• [ASSIGNED TASK] How many lines in the data below contain the string "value"? Answer with the number only.

• [COLLECTED MATERIAL]
•••••

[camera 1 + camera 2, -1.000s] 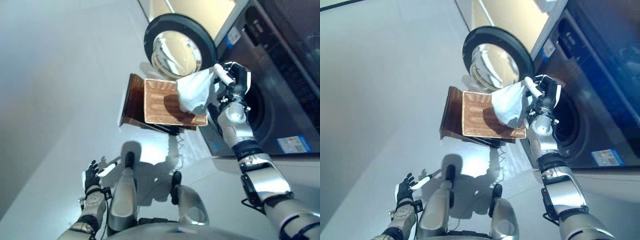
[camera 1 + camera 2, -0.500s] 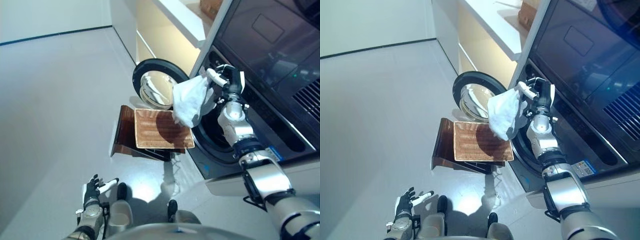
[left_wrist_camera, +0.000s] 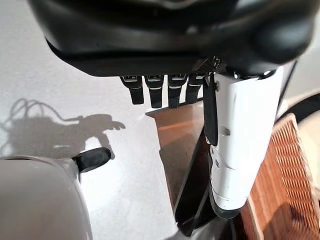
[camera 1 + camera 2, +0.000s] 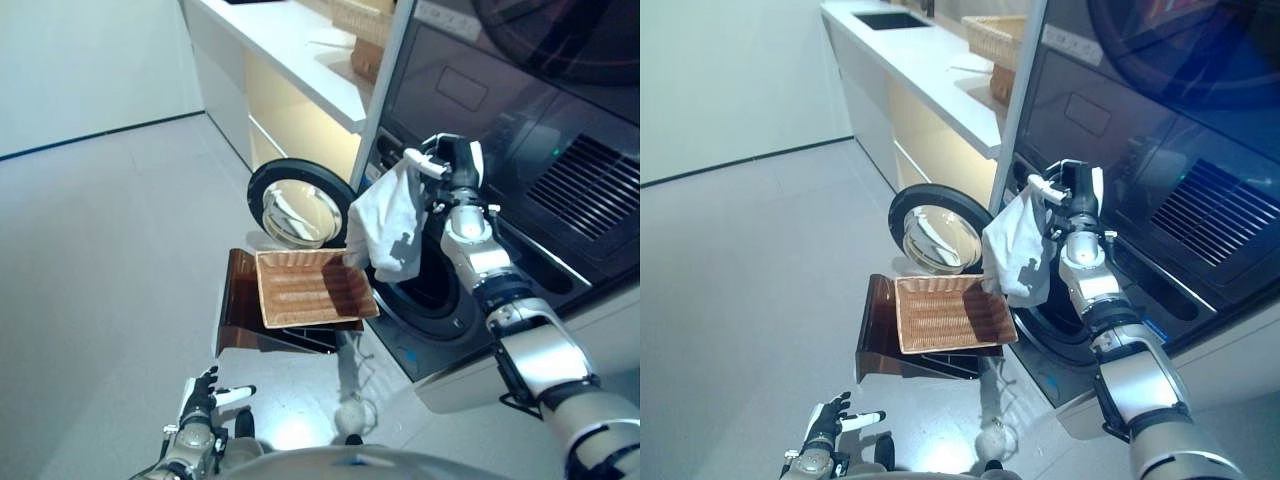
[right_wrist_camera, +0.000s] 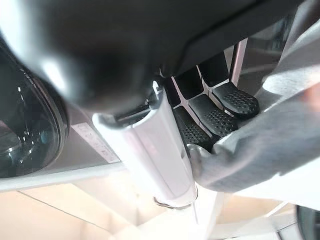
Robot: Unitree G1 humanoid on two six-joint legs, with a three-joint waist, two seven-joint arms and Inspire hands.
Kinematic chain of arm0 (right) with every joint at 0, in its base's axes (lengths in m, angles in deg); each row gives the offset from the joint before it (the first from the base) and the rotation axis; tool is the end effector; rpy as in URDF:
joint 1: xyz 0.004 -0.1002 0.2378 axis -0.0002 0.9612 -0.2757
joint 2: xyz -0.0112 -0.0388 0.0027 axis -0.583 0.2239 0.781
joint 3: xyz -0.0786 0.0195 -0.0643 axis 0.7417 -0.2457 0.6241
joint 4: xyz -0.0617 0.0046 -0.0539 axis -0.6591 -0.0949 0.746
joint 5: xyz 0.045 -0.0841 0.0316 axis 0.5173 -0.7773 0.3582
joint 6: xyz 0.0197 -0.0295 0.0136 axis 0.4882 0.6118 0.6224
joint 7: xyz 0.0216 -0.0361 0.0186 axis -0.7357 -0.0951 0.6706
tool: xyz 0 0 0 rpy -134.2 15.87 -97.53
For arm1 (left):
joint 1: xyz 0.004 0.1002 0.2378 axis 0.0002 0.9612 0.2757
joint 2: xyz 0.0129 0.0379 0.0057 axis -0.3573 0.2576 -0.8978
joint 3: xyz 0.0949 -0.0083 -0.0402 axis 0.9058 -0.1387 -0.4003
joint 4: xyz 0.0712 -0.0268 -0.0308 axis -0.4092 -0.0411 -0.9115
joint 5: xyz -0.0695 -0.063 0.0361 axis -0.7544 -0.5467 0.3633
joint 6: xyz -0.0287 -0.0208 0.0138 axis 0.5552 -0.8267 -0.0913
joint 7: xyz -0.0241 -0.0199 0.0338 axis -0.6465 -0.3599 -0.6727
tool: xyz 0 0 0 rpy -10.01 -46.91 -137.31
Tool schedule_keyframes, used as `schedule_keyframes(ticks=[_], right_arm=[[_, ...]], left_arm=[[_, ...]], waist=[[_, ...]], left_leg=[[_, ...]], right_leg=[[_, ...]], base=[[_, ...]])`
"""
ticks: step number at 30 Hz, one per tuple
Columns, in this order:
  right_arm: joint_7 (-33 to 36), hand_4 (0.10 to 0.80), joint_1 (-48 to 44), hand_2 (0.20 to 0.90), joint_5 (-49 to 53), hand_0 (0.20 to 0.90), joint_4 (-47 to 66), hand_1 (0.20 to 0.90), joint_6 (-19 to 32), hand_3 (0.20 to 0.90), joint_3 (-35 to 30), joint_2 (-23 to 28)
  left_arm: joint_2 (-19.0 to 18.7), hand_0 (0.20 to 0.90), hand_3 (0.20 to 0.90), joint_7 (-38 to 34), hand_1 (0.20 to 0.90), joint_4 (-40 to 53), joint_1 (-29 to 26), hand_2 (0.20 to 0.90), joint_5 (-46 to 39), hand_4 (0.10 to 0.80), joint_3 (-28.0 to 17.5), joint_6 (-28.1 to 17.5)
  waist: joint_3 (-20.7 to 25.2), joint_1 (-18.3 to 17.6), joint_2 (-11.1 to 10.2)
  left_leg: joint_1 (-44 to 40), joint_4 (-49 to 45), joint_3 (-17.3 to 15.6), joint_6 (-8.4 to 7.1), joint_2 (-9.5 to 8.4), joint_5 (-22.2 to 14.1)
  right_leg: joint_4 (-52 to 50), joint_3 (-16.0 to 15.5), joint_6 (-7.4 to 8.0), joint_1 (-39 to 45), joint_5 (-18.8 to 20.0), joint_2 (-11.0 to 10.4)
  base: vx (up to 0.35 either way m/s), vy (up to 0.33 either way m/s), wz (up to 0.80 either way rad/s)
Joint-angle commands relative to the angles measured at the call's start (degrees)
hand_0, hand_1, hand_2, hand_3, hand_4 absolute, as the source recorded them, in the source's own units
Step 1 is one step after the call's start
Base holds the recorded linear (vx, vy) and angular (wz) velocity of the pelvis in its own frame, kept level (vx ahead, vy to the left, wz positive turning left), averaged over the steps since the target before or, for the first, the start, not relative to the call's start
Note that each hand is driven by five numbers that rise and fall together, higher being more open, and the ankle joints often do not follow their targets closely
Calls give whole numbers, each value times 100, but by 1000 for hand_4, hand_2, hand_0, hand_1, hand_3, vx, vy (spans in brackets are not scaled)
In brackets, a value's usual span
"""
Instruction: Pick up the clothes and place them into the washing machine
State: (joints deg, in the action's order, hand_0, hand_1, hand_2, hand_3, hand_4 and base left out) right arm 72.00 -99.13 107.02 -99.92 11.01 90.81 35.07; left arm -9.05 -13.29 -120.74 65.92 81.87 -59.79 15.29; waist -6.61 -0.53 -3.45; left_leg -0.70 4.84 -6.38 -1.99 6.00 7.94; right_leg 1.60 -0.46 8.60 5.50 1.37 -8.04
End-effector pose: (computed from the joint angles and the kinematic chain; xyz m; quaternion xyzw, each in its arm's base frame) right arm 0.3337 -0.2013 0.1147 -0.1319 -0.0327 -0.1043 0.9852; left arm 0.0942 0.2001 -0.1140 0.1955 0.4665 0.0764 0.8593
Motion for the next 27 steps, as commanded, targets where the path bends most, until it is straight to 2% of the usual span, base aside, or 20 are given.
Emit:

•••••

• [OUTPUT FOR THIS EXERCISE] 2